Your local zoo may wet the appetite of your youngsters, but given the choice of camel rides, rhino sanctuaries and chimp rehabilitation centers, kids as well as adults are sure to choose the latter. This is achievable as Daryl Popper explains in her article East African Safaris; A Unique Family Experience, detailing what Tanzania, Kenya and Botswana all have to offer.
Lynne Leakey has been escorting safaris with the Kenya Professional Safari Guide Asssociation (KPSGA) for thirty years and pledges everyone will enjoy.
“Sometimes we have trouble keeping the adults out of doing the kids’ programs because they are having so much fun,” said Leakey.
Children will have plenty to share in class when asked the infamous, “Did you do anything interesting over summer break?” Stories of walking with elephants and warrior lectures to design beading and hair braiding classes will keep teachers and co-workers alike wanting to hear more about the exotic experience.
Trips vary from $3,000-$10,000 per person and have four different packages depending on the level of luxury expected.
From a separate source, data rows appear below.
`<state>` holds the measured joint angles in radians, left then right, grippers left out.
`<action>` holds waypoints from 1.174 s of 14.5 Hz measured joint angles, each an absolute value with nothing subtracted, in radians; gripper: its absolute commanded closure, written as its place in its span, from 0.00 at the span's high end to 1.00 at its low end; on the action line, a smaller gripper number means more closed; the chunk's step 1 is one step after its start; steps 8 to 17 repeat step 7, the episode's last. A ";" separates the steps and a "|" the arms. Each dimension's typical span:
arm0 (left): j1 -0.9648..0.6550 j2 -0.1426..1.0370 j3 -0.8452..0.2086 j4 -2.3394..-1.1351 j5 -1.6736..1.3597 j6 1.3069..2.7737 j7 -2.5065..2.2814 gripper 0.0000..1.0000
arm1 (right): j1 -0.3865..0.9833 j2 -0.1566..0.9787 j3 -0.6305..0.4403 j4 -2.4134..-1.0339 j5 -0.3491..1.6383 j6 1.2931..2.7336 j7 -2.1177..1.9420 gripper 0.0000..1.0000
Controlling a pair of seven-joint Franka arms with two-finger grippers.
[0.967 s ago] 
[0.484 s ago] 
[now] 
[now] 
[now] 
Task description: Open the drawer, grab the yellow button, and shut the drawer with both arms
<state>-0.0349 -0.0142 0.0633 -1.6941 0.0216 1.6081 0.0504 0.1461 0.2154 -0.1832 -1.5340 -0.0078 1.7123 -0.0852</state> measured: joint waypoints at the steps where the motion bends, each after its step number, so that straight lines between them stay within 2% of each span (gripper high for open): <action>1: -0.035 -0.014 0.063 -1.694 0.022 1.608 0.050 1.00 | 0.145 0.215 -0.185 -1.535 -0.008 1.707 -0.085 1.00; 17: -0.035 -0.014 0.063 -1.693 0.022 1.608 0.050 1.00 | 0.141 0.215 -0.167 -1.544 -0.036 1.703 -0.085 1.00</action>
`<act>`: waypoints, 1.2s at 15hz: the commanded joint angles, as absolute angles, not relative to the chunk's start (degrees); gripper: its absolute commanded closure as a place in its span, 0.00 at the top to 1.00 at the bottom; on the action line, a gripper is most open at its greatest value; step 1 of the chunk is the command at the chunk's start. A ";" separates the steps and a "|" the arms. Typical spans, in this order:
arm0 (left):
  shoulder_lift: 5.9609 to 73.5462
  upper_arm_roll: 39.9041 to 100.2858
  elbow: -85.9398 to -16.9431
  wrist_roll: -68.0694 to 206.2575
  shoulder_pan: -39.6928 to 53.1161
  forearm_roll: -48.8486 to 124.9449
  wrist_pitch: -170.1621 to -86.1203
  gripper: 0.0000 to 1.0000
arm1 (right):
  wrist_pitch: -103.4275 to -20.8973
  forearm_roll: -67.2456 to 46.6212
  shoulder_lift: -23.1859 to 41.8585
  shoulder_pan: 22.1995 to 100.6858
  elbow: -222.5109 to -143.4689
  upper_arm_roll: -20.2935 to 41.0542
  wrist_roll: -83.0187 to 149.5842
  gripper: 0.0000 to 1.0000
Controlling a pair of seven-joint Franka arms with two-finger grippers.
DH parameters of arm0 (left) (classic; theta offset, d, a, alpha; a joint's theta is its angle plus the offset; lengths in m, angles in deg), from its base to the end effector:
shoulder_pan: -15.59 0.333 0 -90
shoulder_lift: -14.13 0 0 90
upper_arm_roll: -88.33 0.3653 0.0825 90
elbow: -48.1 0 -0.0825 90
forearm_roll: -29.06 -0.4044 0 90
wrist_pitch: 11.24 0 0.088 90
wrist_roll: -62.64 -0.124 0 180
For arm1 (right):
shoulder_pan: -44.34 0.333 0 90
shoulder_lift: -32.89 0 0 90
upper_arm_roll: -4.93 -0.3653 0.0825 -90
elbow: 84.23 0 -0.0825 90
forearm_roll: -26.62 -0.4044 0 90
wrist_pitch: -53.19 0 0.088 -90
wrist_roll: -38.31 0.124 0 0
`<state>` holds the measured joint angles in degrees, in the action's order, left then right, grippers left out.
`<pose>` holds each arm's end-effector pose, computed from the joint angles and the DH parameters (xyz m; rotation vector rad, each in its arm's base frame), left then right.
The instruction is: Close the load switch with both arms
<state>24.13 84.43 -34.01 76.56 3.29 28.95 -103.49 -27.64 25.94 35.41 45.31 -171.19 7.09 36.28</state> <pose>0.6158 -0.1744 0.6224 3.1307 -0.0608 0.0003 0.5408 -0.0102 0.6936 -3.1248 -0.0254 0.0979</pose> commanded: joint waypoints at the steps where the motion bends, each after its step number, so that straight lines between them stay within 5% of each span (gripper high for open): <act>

Regardless, Leakey promises you’ll leave with more than just an experience.
“People come back with a little more appreciation of our country. Especially when young people get to see the contrast that safaris aren’t just a lot of fun; they’re a lot of personal development for all ages. People fortunate enough to live in a country with such abundance as the U.S. often return with a greater sense of appreciation for what they take for granted and this makes for better future citizens,” says Leakey.
The significant exchange is mutual between traveler and citizen in East Africa.
“Tourism brings in the revenue and the jobs. By having a strong tourist industry it strengthens the government’s ability and commitment to maintain the game parks and in turn supports this beautiful area.”